Published: July 13, 2008 08:50 pm    print this story     

Enid surgeon spent summer of ’68 treating wounded soldiers

By Dave Kinnamon

Staff Writer



Dr. David M. Selby, a 1953 graduate of Enid High School, performed a surgical wonder on a wounded Army infantryman that made the front page of The Enid Morning News on Sunday, April 21, 1968.

“Dr. David M. Selby: Surgical Feat By Former Enid Doctor Saves Life Of Soldier,” trumpeted the headline of the three-column, above-the-fold front page story.

Earlier, Dr. Selby removed a .30 caliber bullet casing from the lung of Pfc. Ronald Palmer, an Army infantryman. Pfc. Palmer had earlier been shot by a Vietcong sniper. The enemy bullet struck Palmer in his right thigh, breaking his right leg and severing an artery before entering the adjoining vein.

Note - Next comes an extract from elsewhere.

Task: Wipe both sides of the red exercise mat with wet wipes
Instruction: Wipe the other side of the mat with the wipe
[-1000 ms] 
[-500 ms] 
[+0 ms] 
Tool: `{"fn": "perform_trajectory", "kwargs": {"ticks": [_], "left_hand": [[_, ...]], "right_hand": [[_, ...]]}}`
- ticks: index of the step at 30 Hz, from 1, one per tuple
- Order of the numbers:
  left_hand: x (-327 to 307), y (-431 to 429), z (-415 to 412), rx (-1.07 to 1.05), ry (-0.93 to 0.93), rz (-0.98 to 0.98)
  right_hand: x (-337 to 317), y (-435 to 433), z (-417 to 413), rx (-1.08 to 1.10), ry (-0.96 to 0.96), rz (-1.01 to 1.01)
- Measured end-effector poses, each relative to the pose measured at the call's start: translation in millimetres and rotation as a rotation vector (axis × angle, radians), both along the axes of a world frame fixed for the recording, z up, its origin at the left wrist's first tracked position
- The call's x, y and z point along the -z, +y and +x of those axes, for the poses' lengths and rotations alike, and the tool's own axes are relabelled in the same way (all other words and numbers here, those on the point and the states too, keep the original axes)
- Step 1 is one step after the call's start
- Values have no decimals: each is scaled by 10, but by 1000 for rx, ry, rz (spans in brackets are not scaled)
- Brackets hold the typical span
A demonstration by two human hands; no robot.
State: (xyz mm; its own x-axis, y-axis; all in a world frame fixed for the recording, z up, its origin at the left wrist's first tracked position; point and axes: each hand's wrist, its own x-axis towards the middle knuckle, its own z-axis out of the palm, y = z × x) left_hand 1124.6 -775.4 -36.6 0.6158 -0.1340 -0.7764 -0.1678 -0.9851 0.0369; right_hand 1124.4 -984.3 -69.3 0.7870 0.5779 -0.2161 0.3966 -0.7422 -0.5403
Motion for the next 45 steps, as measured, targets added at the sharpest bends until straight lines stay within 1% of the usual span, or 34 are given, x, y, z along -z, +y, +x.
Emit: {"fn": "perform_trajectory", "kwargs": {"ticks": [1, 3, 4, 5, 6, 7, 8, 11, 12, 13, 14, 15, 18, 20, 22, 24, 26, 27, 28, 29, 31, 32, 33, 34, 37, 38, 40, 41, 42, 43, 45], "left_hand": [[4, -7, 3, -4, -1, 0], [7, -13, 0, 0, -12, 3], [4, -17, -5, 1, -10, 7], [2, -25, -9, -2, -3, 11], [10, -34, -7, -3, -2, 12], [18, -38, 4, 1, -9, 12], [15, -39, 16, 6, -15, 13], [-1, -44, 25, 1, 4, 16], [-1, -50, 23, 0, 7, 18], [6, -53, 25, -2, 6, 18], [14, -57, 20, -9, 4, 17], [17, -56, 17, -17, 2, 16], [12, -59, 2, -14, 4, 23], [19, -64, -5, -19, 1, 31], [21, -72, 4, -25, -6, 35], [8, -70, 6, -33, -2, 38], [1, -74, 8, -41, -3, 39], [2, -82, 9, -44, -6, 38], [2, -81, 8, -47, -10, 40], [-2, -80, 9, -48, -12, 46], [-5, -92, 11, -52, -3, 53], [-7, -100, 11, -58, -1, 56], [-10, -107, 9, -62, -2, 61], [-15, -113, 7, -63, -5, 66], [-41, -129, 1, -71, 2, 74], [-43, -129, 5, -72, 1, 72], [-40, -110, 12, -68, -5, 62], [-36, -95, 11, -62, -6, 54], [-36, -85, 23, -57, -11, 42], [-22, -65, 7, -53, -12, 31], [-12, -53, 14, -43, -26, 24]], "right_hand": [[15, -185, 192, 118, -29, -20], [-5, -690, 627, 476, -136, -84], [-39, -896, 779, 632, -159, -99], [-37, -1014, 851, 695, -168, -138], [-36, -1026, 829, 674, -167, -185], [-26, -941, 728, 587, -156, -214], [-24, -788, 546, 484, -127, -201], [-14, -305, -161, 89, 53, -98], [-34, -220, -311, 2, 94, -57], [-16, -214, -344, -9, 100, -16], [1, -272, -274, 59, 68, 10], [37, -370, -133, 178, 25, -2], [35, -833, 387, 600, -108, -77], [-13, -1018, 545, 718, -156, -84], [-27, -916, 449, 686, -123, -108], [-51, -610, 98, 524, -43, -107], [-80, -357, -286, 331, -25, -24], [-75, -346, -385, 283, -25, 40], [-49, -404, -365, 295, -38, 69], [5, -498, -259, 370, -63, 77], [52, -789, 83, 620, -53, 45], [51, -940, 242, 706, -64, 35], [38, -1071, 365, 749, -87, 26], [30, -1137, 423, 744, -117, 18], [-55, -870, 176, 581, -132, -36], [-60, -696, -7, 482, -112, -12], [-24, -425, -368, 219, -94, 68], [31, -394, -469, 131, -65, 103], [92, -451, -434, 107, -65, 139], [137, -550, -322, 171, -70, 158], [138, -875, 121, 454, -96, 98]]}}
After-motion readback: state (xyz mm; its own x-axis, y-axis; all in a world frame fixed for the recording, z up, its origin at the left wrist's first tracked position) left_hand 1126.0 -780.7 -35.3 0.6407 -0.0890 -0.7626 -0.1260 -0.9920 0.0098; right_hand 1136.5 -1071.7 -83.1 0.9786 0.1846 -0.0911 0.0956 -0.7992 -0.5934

Palmer was on a medical evacuation flight which stopped over in the Philippines en route to a U.S. hospital in Japan — standard procedure for some combat evacuees— and was removed from the flight and admitted into the Clark Air Force Base Hospital after complaining of chest pain and registering a fever.

Selby recalls Clark AFB Hospital received 6-10 flight stopovers daily during his tenure of active Air Force duty on the Philippines.

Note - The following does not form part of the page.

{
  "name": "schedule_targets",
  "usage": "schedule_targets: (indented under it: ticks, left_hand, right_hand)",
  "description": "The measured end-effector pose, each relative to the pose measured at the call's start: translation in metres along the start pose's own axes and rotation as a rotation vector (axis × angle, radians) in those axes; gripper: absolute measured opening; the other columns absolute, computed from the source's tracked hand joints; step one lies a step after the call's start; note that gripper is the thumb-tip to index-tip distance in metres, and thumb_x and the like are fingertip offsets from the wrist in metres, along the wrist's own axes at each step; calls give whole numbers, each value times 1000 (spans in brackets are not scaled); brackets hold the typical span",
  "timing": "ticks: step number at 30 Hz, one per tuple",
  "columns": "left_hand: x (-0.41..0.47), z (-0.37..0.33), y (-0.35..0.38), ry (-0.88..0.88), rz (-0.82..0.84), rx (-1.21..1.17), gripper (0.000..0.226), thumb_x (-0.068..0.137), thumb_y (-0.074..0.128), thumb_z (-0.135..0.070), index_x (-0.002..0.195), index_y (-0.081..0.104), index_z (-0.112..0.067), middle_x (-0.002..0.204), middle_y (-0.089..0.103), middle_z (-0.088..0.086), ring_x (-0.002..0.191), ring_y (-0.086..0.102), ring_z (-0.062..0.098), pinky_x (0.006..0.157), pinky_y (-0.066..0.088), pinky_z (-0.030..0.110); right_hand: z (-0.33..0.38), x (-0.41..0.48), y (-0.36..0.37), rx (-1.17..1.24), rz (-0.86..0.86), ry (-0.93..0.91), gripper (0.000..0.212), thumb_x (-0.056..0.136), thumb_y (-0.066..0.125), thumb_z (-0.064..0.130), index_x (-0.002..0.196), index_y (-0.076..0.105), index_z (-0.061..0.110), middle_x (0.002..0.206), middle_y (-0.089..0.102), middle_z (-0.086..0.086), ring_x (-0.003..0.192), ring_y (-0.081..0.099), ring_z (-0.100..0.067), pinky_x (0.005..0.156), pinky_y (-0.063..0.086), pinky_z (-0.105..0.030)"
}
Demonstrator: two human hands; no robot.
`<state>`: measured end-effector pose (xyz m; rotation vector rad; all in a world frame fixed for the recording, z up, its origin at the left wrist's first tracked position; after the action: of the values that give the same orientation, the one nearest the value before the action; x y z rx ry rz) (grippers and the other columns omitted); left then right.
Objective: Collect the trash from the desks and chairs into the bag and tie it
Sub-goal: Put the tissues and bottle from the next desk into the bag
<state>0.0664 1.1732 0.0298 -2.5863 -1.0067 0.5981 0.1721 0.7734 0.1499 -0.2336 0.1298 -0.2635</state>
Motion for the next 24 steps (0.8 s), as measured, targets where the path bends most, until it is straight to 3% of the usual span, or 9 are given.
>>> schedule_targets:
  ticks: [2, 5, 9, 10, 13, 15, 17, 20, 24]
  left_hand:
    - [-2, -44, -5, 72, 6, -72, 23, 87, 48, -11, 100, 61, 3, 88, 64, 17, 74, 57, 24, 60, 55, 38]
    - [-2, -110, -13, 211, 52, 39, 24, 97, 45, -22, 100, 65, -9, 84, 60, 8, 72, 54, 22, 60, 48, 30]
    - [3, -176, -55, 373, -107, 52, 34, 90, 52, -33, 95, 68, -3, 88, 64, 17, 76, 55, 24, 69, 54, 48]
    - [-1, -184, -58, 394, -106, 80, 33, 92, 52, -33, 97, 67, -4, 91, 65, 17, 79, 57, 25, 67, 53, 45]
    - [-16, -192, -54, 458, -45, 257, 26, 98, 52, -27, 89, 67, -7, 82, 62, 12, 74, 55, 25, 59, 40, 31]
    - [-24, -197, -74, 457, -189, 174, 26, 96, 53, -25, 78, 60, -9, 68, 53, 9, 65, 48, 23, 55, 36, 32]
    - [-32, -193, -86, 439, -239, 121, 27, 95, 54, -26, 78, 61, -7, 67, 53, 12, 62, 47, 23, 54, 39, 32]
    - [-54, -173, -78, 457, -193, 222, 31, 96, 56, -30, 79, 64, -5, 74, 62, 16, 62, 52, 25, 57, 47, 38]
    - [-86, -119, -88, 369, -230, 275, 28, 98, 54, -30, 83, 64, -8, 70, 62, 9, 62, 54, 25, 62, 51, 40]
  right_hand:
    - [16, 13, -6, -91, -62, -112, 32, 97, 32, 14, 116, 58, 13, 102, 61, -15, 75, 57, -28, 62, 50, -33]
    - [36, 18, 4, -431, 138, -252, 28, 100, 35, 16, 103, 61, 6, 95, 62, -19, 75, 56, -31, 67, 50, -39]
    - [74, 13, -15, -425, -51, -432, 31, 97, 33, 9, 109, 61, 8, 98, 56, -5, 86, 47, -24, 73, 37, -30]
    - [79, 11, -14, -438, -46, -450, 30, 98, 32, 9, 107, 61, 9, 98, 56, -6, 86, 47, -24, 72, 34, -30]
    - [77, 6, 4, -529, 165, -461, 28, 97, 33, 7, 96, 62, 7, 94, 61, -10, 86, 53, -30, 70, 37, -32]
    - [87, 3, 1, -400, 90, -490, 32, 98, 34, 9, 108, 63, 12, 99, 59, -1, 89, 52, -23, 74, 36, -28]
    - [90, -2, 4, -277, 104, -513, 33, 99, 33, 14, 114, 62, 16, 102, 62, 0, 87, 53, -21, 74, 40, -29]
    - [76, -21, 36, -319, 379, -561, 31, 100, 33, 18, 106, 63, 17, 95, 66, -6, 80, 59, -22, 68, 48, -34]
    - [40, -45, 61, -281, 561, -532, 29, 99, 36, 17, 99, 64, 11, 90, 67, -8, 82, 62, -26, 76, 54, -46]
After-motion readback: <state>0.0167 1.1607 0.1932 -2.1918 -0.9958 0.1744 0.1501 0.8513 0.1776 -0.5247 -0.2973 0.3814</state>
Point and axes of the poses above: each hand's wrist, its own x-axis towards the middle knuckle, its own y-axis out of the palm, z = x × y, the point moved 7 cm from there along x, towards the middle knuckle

“I was on call that day. We had certain criteria we checked. If the wounded personnel had tubes in their chests or soiled dressings or fevers, we would take them off the airplane,” Selby said.

In Pfc. Palmer’s dire situation, from the vein in his leg, the shell’s jacket entered the large vein —vena cava — entering his heart before being pumped into the arterial passage of the right lower lung, Selby recollected.

Palmer was 20 years old at the time.

“The x-ray showed the fragmentation in the lung. It was very easy to find,” Selby recalled.

The blood had already started to clot around the shell casing, and medical staff at Clark AFB concluded Palmer would not have survived the medical flight from the Philippines to Japan, the 40-year-old newspaper story stated. Dr. Selby, interviewed by the Enid News & Eagle on July 3, recalled the same details.

The Enid News & Eagle was able to locate Ronald Palmer this past May. We called him at his home in Putney, Vt., located about eight miles from his hometown of Brattleboro — the town listed in The Enid Morning News story from 40 years ago — and asked Palmer his remembrances from 1968.

“I would really like to speak with Dr. Selby. I am very grateful to him for saving my life. I have no doubts in my mind that that man saved my life,” Palmer said, not able to contain all the emotion in his voice.

Following Dr. Selby’s life-saving surgery, Palmer spent about a year at Walter Reed Army Medical Center, in the Washington, D.C., area. The Army then medically discharged Palmer and placed him on minimal monthly disability payments.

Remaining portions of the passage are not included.